Connor Ball, the 23-year-old bassist of the British pop band the Vamps, was in the shower when he realized something was up. The song he was listening to on Spotify, by the American singer Lauv, had suddenly stopped.
“That’s a shame,” Mr. Ball remembered thinking. (He couldn’t start it again; he was still showering.) Then another song started playing. The music was odd, like nothing he would choose to play for himself.
“It was atmospheric, almost like massage music,” he said.
He soon realized that he had been hacked. The music was playing on Google Chrome, a web browser that Mr. Ball does not use. Weeks later, he has not yet changed his password, he said, because of “laziness.” So he has continued to endure his hackers’ strange taste.
Asked how he pictured the person choosing the songs, he said, “I’m imagining a 70-year-old bald man in a rocking chair.”
Accounts get compromised. It’s the way of things. (For the record, here’s what Spotify suggests victims of hacking should do. The company said in a statement that it takes “all fraudulent activity on our service extremely seriously” and recommended that its users protect themselves by refraining from using the same user names and passwords across various accounts.) These digital incursions can be unsettling (when not outright upsetting), but they’re often impersonal. Usually, one doesn’t think about one’s hacker too often.
That seems to be less true when it comes to music. When a Spotify account gets hacked, the hackee is able to see the music the hacker has chosen (either on the hacker’s device, or sometimes, presumably by accident, on the hackee’s). A portrait of the hacker often emerges.
“I assumed it was like some sad teenager going through a breakup, listening to bad music,” said Charlene Coughlin of her hacker.
Ms. Coughlin, 36 and an advertising executive in Cleveland, was hacked on Saturday. She was in the car listening to either Christmas music or Taylor Swift (she couldn’t recall which), when there was an interruption. When she got home, she looked on her laptop and found her hacker was listening to a playlist of “sad trap music” on a device named Sophia’s iPhone.
Despite the imagined breakup, Ms. Coughlin did not feel sorry for this alleged Sophia. “I was mostly a little irritated that someone had broken into my account,” she said.
While Ms. Coughlin turned to Spotify and Mr. Ball to apathy, other victims of hacking have come up with ingenious ways to drive their hackers out. Margaret Harris, a 23-year-old Toronto resident, realized she had been hacked over the summer when she found a playlist of EDM with song titles in what looked like Cyrillic characters.
She deleted the playlist, but every couple of days it would come back. And her hacker — whom she imagined as “some Russian guy in his car,” though he listened through a web browser and nothing explicitly indicated that he was a man — got more aggressive.

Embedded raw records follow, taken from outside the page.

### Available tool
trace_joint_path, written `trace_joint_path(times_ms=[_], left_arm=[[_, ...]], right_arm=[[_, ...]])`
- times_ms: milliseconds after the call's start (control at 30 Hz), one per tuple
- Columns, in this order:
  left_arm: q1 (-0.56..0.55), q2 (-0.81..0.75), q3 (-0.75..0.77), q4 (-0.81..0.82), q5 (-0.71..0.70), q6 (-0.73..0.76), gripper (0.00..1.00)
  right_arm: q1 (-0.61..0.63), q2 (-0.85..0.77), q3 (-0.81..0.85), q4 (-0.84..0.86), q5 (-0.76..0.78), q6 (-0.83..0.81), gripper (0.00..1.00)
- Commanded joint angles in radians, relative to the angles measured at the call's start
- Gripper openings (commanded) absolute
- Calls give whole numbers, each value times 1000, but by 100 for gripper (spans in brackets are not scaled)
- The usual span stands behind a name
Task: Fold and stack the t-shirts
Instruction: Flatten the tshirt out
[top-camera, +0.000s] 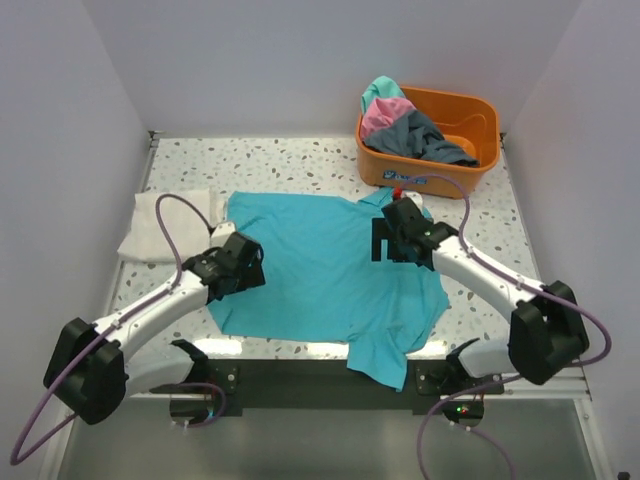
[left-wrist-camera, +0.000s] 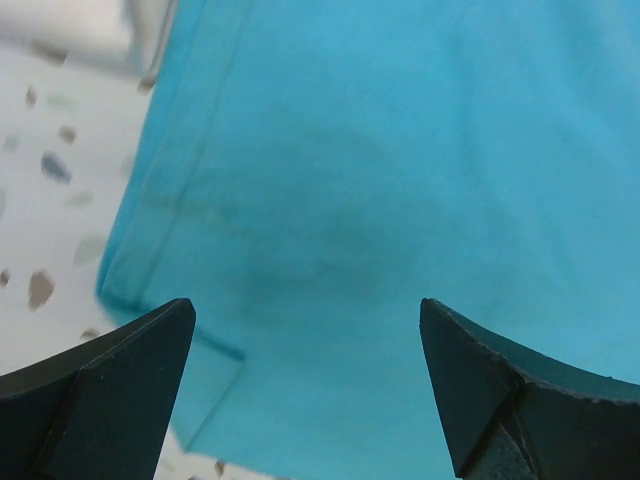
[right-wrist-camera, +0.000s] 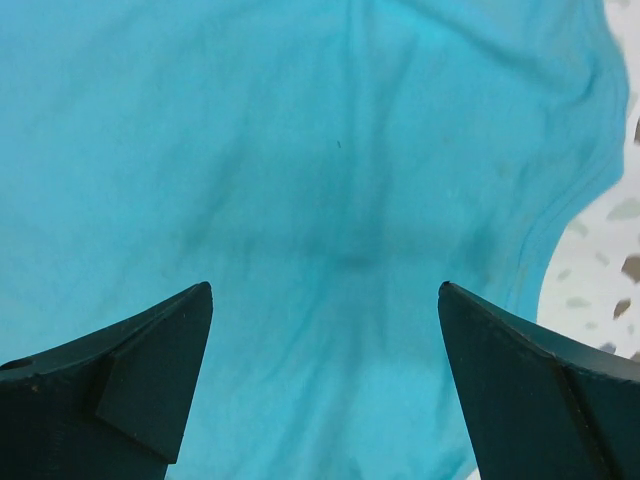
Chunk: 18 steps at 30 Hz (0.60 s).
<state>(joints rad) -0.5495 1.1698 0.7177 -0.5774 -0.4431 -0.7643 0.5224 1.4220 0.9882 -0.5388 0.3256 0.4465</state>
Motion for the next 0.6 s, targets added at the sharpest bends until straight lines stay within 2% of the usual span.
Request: trace_joint_path(times_ms=[0,67,167,300,333,467,567], left_arm=[[-39,-93,-90,-190,-46,-179,100],[-49,-111,-110,-183,38,-187,100],[-78,-110,-116,-254,-34,-292,100],[-102,-11,-97,-370,-115,-423,99],[-104,13,-83,-389,-140,-464,92],[-128,108,-52,-510,-187,-587,88],[-132,110,-52,-518,-200,-609,78]], right_arm=[[11,-112,-89,-49,46,113,99],[16,-173,-126,-62,56,132,99],[16,-227,-154,-99,82,144,99],[16,-261,-177,-125,112,169,99],[16,-262,-180,-125,113,172,99],[14,-267,-181,-144,133,169,99],[14,-265,-178,-151,142,169,98]])
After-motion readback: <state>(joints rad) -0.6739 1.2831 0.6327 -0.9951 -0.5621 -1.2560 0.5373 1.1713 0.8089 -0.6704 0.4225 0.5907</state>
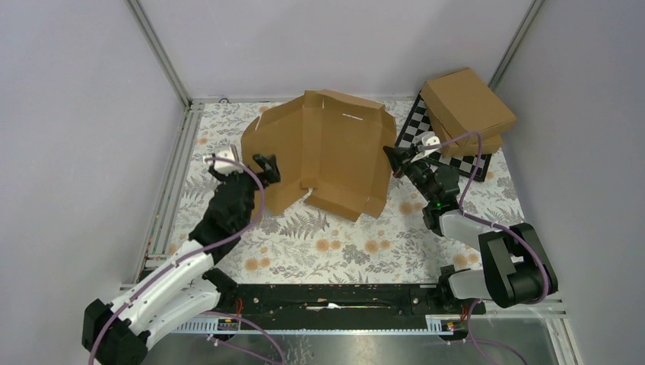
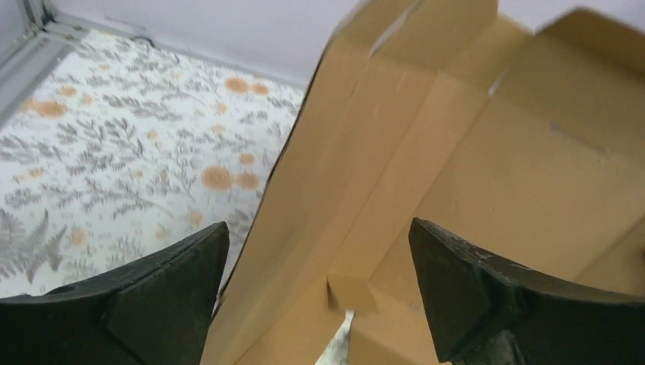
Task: Fold the paper box
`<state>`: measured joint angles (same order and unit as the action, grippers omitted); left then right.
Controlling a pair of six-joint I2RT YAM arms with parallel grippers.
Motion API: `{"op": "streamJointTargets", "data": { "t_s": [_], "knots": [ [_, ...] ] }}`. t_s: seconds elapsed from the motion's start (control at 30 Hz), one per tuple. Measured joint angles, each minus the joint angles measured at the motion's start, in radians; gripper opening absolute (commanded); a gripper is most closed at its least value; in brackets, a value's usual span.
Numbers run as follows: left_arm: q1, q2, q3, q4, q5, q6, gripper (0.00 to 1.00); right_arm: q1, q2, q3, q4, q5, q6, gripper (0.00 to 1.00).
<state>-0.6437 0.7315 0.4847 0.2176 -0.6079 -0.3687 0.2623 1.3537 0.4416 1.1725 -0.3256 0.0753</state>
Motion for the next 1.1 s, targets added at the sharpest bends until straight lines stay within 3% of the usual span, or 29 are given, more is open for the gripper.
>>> {"op": "streamJointTargets", "data": {
  "t_s": [0.13,0.23,0.37,0.5,0.57,0.77,1.1],
  "knots": [
    [0.119,0.122,0.144,-0.006,0.07,-0.014,0.92,0.0,-0.022,-0.013,-0.002,-0.015,0.0,0.0],
    [0.189,0.169,0.177,0.009,0.118,-0.015,0.79,0.001,-0.031,-0.015,-0.005,-0.021,0.001,0.0],
    [0.228,0.188,0.177,0.007,0.149,-0.005,0.52,0.001,-0.039,-0.015,-0.011,-0.025,0.002,0.0],
    [0.254,0.19,0.177,0.018,0.169,0.008,0.1,0.001,-0.045,-0.015,-0.018,-0.027,0.002,0.0],
    [0.264,0.196,0.182,0.017,0.179,0.026,0.0,0.001,-0.047,-0.015,-0.02,-0.027,0.002,0.0],
    [0.27,0.205,0.19,0.003,0.22,0.047,0.0,0.001,-0.058,-0.015,-0.024,-0.026,0.003,0.0],
    [0.262,0.028,0.048,0.055,0.413,0.009,0.0,0.002,-0.151,-0.005,-0.19,0.066,0.082,0.26]
  ]
}}
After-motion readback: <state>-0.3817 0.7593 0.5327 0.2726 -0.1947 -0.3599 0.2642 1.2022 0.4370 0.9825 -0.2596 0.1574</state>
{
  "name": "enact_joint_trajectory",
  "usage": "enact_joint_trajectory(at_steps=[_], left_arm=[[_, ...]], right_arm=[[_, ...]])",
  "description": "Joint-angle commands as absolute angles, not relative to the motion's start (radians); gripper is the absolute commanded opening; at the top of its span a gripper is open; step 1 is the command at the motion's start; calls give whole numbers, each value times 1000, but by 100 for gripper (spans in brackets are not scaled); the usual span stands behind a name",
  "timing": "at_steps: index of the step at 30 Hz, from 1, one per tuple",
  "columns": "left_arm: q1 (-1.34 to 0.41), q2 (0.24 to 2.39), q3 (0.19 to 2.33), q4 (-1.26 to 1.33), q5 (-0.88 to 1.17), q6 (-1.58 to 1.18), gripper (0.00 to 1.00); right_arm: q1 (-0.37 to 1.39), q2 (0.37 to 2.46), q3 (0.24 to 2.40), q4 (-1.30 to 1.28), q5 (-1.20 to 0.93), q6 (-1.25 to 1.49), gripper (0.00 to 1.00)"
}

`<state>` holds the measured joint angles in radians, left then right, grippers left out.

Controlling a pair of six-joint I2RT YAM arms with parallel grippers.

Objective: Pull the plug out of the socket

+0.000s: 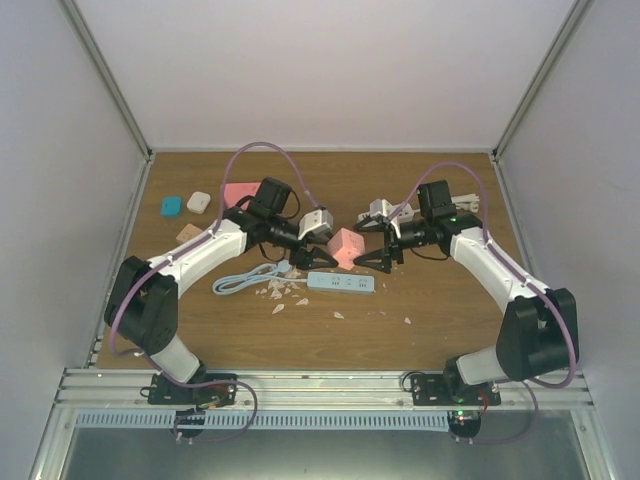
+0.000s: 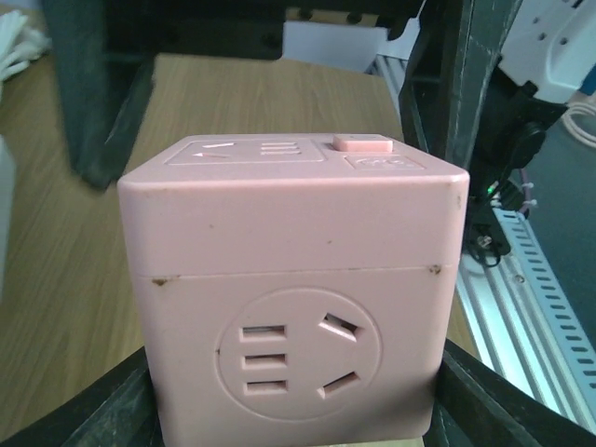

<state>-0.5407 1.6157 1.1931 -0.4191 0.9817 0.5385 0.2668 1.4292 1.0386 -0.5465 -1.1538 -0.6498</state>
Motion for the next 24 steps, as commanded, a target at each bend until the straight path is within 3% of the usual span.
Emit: enact_joint_trajectory(at_steps=[1, 6, 12, 24], left_arm=[[-457, 1585, 1176, -460, 995, 584, 31], [-349, 1571, 1151, -526, 962, 621, 30], [-211, 1542, 1137, -600, 947, 669, 30], [-31, 1497, 1141, -725, 872, 763, 30]], right_arm=[[236, 1440, 1046, -545, -1062, -709, 100], [259, 1483, 1011, -524, -912, -753, 100], [418, 1535, 971, -468, -661, -796, 98], [649, 1864, 1152, -499, -449, -795, 85]])
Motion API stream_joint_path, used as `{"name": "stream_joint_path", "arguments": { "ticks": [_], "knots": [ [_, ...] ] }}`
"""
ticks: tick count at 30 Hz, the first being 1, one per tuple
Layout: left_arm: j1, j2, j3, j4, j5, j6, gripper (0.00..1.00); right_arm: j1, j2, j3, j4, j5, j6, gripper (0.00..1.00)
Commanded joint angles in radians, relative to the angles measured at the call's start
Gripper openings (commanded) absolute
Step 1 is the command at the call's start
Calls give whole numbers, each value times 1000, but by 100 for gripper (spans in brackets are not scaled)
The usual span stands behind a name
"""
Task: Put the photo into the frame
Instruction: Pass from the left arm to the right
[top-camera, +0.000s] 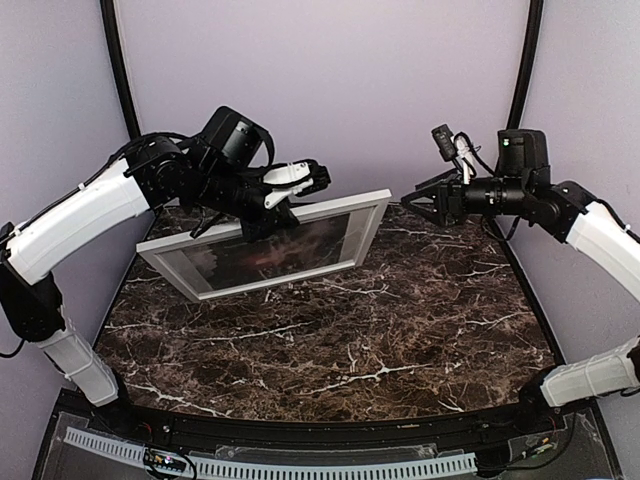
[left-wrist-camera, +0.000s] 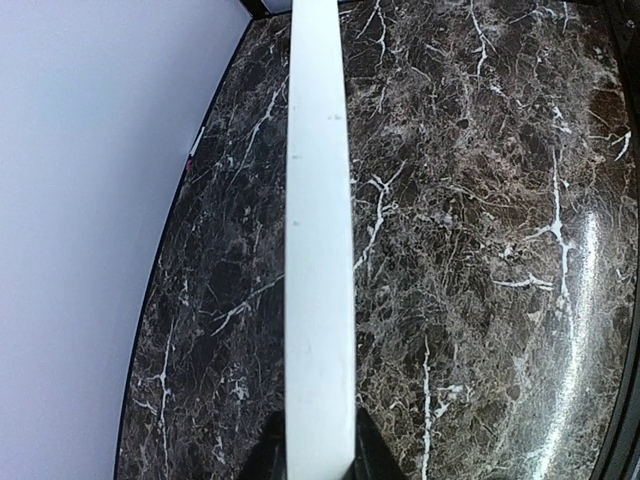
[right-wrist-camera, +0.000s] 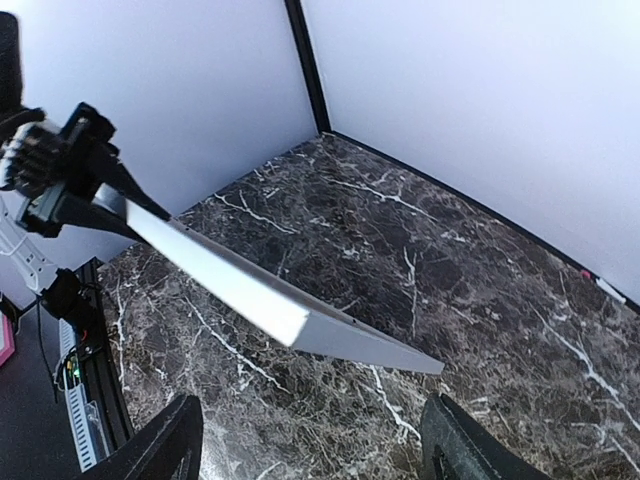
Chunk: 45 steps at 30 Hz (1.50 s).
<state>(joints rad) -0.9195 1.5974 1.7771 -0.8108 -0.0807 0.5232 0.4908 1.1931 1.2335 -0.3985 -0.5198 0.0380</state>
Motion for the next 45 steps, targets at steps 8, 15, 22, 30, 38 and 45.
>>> {"name": "stream_joint_path", "arguments": {
  "ticks": [8,15,22,30,38,45],
  "knots": [
    [35,18,177,-108,200,-11,0,128,50,221,-200,73,-227,75],
    [35,73,238,-158,266,-2,0,229,170,412,-396,164,-323,72],
    [36,122,274,-178,314,2,0,330,287,563,-568,278,-370,65],
    [36,135,277,-191,363,9,0,366,374,629,-633,407,-375,60],
    [36,133,264,-199,388,22,0,383,397,672,-652,472,-377,57],
    [37,133,257,-200,384,28,0,393,418,680,-681,471,-370,45]
  ]
}}
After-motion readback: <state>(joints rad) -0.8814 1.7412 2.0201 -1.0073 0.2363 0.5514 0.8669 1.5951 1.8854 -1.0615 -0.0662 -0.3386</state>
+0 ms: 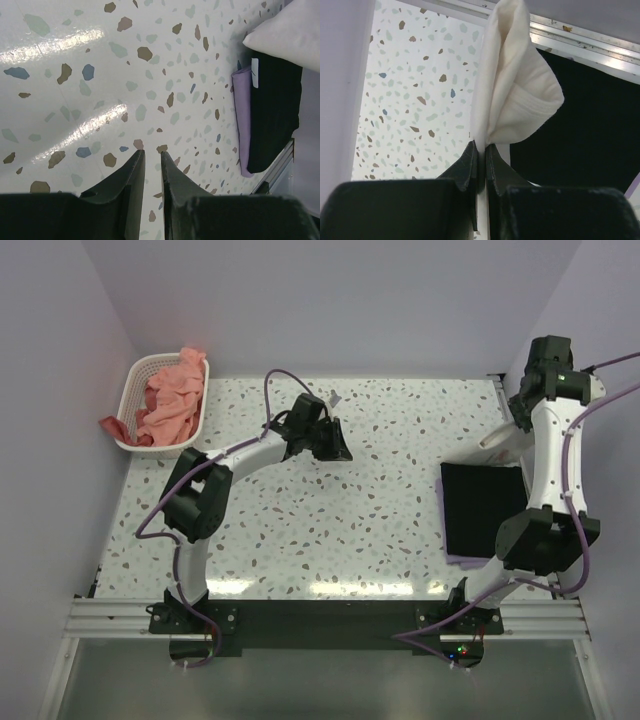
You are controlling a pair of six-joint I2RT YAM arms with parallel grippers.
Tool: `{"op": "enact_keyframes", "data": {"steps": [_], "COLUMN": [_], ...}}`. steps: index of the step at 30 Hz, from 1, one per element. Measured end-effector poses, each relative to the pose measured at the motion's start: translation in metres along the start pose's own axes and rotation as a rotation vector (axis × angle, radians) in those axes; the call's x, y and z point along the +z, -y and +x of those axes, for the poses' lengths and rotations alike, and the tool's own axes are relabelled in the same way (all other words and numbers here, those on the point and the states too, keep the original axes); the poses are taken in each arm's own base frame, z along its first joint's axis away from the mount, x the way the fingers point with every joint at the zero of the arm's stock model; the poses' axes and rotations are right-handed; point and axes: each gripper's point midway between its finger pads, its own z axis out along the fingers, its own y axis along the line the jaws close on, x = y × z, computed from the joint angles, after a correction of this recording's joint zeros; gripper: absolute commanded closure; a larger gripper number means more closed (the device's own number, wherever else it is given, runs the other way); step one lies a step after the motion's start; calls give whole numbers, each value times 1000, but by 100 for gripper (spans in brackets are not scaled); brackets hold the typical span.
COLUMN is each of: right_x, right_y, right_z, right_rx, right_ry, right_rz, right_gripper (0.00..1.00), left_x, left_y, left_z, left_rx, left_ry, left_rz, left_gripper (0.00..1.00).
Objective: Fold and stack the t-shirts
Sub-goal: Neatly place the folded tshirt to the corner
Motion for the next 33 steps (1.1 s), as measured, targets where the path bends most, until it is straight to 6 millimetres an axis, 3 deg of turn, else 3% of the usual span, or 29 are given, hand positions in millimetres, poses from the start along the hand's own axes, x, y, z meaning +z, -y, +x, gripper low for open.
{"op": "enact_keyframes", "data": {"steps": [12,21,31,33], "right_x": [-21,-17,-28,-32], "right_y": [7,28,60,72], "right_z": [-10,0,6,16], "right_rx": [27,18,25,20], "right_ry": [28,11,3,-21], "right_rz": [-38,2,22,24], "right_gripper": [100,100,100,91], "left_x": [1,2,3,4], "left_y": [-5,-7,-9,-10], "left_z": [5,8,10,13], "left_rx": [-4,-6,-8,-9], "left_ry": [-10,-14,-16,-20], "left_rz": [-8,-10,-10,-10], "left_gripper": [76,76,76,76]}}
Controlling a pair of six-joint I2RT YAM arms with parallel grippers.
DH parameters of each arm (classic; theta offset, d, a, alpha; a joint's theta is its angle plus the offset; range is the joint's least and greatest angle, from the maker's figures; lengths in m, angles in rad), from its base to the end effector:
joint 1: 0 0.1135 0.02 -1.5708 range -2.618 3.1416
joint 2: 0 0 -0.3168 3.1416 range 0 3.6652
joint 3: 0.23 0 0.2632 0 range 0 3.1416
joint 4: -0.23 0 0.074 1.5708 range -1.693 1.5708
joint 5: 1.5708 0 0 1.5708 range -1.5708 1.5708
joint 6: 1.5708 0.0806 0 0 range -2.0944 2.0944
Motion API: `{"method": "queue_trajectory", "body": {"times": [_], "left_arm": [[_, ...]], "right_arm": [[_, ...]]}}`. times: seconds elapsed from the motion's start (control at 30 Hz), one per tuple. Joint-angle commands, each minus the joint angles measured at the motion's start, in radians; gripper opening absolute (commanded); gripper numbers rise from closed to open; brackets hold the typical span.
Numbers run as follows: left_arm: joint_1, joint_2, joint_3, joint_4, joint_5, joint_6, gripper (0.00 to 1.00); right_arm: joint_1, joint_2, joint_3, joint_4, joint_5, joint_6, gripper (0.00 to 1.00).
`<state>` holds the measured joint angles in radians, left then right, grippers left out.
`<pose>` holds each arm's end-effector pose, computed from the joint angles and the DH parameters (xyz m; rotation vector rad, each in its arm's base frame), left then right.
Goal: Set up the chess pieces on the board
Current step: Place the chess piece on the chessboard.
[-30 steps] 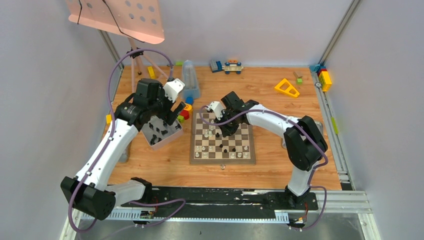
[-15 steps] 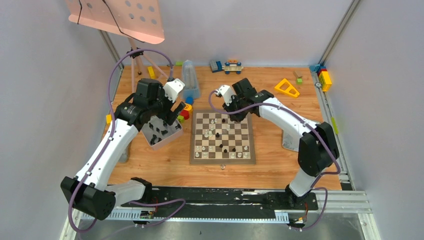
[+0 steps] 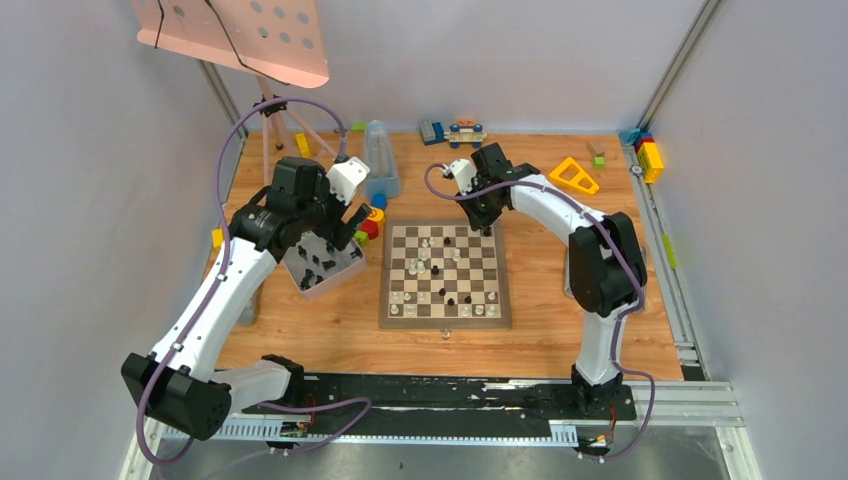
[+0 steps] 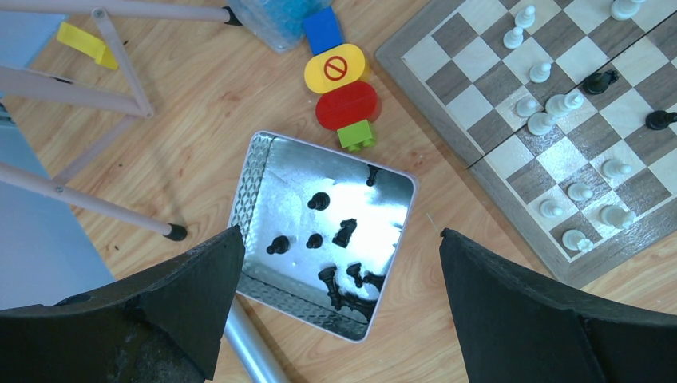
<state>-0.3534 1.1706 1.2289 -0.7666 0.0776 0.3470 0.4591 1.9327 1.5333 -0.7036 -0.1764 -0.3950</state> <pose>0.2475 -0.0980 0.3797 0.8197 2.1256 -0.0918 0.4068 0.2169 0.2285 -1.1565 2.4057 0.2562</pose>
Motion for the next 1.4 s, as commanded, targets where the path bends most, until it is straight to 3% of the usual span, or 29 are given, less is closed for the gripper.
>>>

The two of them started fighting over the account as if they were grappling for sole authority over the remote control.
“We were actively having this Spotify battle,” she said. “His music would start. I would just keep hitting pause and playing mine.”
After seeing that the hacker was playing music from Firefox, she had a eureka moment. Ms. Harris is a metal fan and she wracked her brain for a particularly intense song. She settled on “Bleed,” by the Swedish metal band Meshuggah. (Opening lyrics: “Beams of fire sweep through my head / Thrusts of pain increasingly engaged.”)
“I would skip to the middle of the song where it’s most hard-core, and I would crank my Spotify and play it through his computer,” she said. She did this several times.
Though the hacker fought back at first, eventually the interruptions ceased, she said. She had driven the intruder out. “Which is great,” she said.
Some hacks do not seem altogether human. Anneke Schuurman, a high schooler who lives on Vancouver Island in Canada, likes to listen to soft indie music as she falls asleep. (Like Mr. Ball, she enjoys Lauv.)
“Over the night it changes what it’s playing,” she said. “I wake up in the morning and it’ll be some weird genre I don’t listen to.”
She suspects that a bot is responsible for the “relaxing music” playlists that started to flood her library.
“Obviously people can listen to relaxing music, but it was too often. Like that was the only thing that they’re listening to,” she said.
A similar idea occurred to Chris Pantin, a 19-year-old sociology student in California, when he was hacked in March. His hacker played an album by the Los Angeles rapper YG on repeat. (The first time it happened, the music started playing out of his laptop in the middle of a chemistry class.)
“It almost makes me feel like there’s some weird hack to try to get streams,” Mr. Pantin said.
Recently, he has been hacked again. This hacker he imagines to be a human — “probably a skinny white boy who’s short,” he said. The hacker likes what appears to Mr. Pantin to be Eastern European club music, music the student thinks is actually pretty decent. And what’s more, this hacker has shown some social grace, unlike the previous one.
“They would be trying to listen to music while I was listening to music so they cut me off. Always with the YG album,” Mr. Pantin said. “Whoever’s doing it now just stops listening to the music when I start playing mine. So I’ve just let it happen because it’s not bothering me as much.”